What the task asks: Copy every line of the data exactly, leaving nothing out.

Source material:
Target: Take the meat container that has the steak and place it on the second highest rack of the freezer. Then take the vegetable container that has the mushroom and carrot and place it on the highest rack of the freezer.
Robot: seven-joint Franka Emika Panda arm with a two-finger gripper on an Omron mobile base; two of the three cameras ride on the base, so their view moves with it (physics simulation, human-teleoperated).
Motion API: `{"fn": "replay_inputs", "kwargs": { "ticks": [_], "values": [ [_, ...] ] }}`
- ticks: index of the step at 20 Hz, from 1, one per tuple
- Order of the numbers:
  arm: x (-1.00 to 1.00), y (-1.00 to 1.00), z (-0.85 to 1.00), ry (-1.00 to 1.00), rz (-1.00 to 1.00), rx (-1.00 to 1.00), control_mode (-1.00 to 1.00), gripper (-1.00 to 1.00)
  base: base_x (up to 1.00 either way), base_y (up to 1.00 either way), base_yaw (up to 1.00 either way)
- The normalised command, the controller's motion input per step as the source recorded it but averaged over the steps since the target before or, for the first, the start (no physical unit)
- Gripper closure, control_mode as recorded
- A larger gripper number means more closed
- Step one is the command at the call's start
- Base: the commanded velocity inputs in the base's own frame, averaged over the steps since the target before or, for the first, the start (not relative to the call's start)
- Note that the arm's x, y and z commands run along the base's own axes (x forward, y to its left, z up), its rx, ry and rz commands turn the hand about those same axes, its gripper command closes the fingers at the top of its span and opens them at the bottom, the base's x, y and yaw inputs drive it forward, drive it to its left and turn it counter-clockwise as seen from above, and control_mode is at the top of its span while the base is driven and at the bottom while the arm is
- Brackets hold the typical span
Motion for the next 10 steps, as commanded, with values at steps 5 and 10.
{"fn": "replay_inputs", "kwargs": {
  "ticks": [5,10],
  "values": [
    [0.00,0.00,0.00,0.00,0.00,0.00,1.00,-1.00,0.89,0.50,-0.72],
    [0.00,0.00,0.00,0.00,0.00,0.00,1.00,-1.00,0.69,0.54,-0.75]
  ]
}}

Response box:
Target: Take the meat container that has the steak and place it on the second highest rack of the freezer. Then take the vegetable container that has the mushroom and carrot and place it on the highest rack of the freezer.
Robot: seven-joint Franka Emika Panda arm with a two-finger gripper on an Omron mobile base; two of the three cameras ride on the base, so their view moves with it (physics simulation, human-teleoperated).
Motion API: `{"fn": "replay_inputs", "kwargs": { "ticks": [_], "values": [ [_, ...] ] }}`
- ticks: index of the step at 20 Hz, from 1, one per tuple
- Order of the numbers:
  arm: x (-1.00 to 1.00), y (-1.00 to 1.00), z (-0.85 to 1.00), ry (-1.00 to 1.00), rz (-1.00 to 1.00), rx (-1.00 to 1.00), control_mode (-1.00 to 1.00), gripper (-1.00 to 1.00)
  base: base_x (up to 1.00 either way), base_y (up to 1.00 either way), base_yaw (up to 1.00 either way)
- The normalised command, the controller's motion input per step as the source recorded it but averaged over the steps since the target before or, for the first, the start (no physical unit)
- Gripper closure, control_mode as recorded
- A larger gripper number means more closed
- Step one is the command at the call's start
- Base: the commanded velocity inputs in the base's own frame, averaged over the steps since the target before or, for the first, the start (not relative to the call's start)
- Note that the arm's x, y and z commands run along the base's own axes (x forward, y to its left, z up), its rx, ry and rz commands turn the hand about those same axes, its gripper command closes the fingers at the top of its span and opens them at the bottom, the base's x, y and yaw inputs drive it forward, drive it to its left and turn it counter-clockwise as seen from above, and control_mode is at the top of its span while the base is driven and at the bottom while the arm is
- Brackets hold the typical span
Motion for the next 10 steps, as commanded, with values at steps 5 and 10.
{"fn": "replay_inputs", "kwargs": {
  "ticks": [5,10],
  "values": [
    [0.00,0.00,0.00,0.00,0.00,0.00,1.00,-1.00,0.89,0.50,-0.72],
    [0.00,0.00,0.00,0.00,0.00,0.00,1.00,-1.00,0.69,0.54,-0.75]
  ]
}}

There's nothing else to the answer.